> [THE TASK] Print the data exactly. Omit the pictures.

● ● ●

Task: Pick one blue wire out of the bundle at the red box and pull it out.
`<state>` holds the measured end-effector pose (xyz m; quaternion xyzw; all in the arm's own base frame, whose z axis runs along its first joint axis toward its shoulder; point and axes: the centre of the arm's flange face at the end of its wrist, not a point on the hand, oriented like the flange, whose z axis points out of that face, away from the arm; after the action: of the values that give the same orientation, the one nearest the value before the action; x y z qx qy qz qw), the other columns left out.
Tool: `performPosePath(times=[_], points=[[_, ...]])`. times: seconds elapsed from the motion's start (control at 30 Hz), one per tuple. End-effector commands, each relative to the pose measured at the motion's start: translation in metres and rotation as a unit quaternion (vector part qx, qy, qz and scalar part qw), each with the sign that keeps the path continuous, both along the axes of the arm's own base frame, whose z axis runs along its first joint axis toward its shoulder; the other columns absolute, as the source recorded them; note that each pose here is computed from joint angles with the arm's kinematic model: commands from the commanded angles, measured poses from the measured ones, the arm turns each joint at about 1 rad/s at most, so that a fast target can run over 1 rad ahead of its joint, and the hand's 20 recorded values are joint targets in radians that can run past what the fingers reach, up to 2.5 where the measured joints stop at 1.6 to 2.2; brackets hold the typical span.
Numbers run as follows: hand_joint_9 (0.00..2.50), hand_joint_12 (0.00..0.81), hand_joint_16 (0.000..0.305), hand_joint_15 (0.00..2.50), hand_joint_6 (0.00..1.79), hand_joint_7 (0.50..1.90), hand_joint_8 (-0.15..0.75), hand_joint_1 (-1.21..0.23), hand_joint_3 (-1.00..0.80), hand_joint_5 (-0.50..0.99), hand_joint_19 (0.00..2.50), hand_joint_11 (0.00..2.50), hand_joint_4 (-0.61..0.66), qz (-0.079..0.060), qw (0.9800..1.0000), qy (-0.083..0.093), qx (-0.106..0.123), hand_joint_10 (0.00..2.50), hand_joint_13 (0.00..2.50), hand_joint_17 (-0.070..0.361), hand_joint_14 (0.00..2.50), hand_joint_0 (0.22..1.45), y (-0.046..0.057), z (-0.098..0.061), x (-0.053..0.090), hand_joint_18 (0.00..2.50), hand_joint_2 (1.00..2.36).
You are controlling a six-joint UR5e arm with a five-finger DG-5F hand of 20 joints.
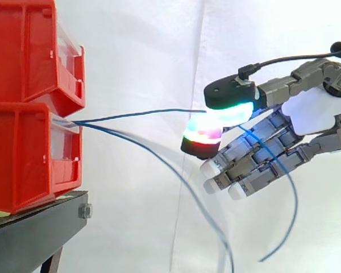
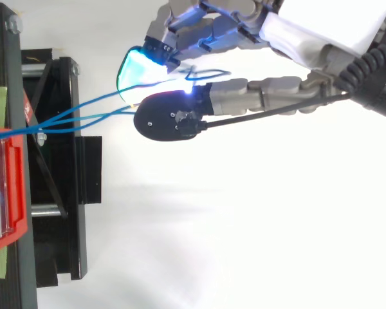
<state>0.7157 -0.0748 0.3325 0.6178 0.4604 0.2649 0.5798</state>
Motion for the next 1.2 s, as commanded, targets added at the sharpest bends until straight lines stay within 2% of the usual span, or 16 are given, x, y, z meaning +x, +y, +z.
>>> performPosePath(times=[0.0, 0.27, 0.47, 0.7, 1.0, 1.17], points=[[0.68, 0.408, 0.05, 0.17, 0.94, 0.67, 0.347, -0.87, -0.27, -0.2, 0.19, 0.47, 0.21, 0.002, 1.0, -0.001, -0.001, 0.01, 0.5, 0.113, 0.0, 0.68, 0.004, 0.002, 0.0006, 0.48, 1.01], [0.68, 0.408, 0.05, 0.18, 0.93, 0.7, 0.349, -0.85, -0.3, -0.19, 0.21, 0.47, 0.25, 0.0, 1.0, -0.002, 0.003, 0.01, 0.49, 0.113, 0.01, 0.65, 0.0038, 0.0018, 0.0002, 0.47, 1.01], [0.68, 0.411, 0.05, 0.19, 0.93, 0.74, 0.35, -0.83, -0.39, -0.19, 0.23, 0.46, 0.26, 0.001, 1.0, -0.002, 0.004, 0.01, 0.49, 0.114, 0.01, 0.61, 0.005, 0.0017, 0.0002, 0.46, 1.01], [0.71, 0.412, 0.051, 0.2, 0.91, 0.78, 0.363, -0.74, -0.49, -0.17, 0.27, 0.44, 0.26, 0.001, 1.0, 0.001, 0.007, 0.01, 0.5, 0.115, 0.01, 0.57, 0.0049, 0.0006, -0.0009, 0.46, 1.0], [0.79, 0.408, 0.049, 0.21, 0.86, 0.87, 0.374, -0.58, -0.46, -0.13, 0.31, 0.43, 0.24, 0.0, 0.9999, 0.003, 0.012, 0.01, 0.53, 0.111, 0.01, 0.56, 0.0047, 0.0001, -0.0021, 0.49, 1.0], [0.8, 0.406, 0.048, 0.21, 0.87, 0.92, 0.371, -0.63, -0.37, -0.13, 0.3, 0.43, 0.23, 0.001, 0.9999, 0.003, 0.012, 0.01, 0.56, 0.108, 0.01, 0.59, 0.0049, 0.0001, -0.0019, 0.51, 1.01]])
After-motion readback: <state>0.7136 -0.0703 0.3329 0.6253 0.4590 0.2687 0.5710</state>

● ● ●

> [RESPONSE]
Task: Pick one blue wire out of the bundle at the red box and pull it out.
`<state>` holds the measured end-effector pose (xyz m; quaternion xyzw; all in the arm's own base frame, whose z axis runs along its first joint axis toward its shoulder; point and axes: the centre of the arm's flange face at the end of its wrist, not a point on the hand, oriented like the flange, whose z axis points out of that face, away from the arm; after the action: of the values that give the same orientation, the one nearest the value before the action; x y z qx qy qz qw), the other columns left out.
Tool: `performPosePath(times=[_], points=[[_, ...]])`. times: seconds elapsed from the motion's start (control at 30 Hz), one per tuple. End-effector commands, each relative to the pose measured at the motion's start: translation in metres and rotation as a unit quaternion (vector part qx, qy, qz and scalar part qw), each with the sign that keeps the path continuous, both along the axes of the arm's own base frame, whose z axis runs along its first joint axis toward its shoulder; the other columns absolute, as the source recorded them; note that each pose here is computed from joint angles with the arm's kinematic model: commands from the commanded angles, measured poses from the measured ones, the arm turns each joint at about 1 rad/s at most, so that a fast target can run over 1 rad ahead of its joint, and the hand's 20 recorded values are joint targets in radians that can run past what the fingers reach, up to 2.5 where the measured joints stop at 1.6 to 2.2; brackets hold the typical span.
Numbers run as follows: hand_joint_9 (0.00..2.50), hand_joint_12 (0.00..0.81), hand_joint_16 (0.000..0.305), hand_joint_15 (0.00..2.50), hand_joint_6 (0.00..1.79), hand_joint_7 (0.50..1.90), hand_joint_8 (-0.15..0.75), hand_joint_1 (-1.21..0.23), hand_joint_3 (-1.00..0.80), hand_joint_5 (-0.50..0.99), hand_joint_19 (0.00..2.50), hand_joint_11 (0.00..2.50), hand_joint_4 (-0.61..0.66), qz (-0.079..0.060), qw (0.9800..1.0000), qy (-0.083..0.093), qx (-0.106..0.123), hand_joint_10 (0.00..2.50), hand_joint_13 (0.00..2.50), hand_joint_17 (-0.070..0.361), hand_joint_14 (0.00..2.50), hand_joint_0 (0.22..1.45), y (-0.046..0.057), z (-0.098..0.061), x (-0.053..0.090), hand_joint_18 (0.00..2.50), hand_joint_2 (1.00..2.36).
You are controlling a six-joint UR5e arm with a five-finger DG-5F hand of 20 joints.
<state>0.7157 -0.0748 0.3325 0.6178 0.4604 0.2649 0.5798</state>
Motion for the next 1.2 s, as commanded, targets added at the sharpest bends until straight lines stay within 2% of the usual span, or 16 are given, x, y, z meaning +x, +y, +z.
>>> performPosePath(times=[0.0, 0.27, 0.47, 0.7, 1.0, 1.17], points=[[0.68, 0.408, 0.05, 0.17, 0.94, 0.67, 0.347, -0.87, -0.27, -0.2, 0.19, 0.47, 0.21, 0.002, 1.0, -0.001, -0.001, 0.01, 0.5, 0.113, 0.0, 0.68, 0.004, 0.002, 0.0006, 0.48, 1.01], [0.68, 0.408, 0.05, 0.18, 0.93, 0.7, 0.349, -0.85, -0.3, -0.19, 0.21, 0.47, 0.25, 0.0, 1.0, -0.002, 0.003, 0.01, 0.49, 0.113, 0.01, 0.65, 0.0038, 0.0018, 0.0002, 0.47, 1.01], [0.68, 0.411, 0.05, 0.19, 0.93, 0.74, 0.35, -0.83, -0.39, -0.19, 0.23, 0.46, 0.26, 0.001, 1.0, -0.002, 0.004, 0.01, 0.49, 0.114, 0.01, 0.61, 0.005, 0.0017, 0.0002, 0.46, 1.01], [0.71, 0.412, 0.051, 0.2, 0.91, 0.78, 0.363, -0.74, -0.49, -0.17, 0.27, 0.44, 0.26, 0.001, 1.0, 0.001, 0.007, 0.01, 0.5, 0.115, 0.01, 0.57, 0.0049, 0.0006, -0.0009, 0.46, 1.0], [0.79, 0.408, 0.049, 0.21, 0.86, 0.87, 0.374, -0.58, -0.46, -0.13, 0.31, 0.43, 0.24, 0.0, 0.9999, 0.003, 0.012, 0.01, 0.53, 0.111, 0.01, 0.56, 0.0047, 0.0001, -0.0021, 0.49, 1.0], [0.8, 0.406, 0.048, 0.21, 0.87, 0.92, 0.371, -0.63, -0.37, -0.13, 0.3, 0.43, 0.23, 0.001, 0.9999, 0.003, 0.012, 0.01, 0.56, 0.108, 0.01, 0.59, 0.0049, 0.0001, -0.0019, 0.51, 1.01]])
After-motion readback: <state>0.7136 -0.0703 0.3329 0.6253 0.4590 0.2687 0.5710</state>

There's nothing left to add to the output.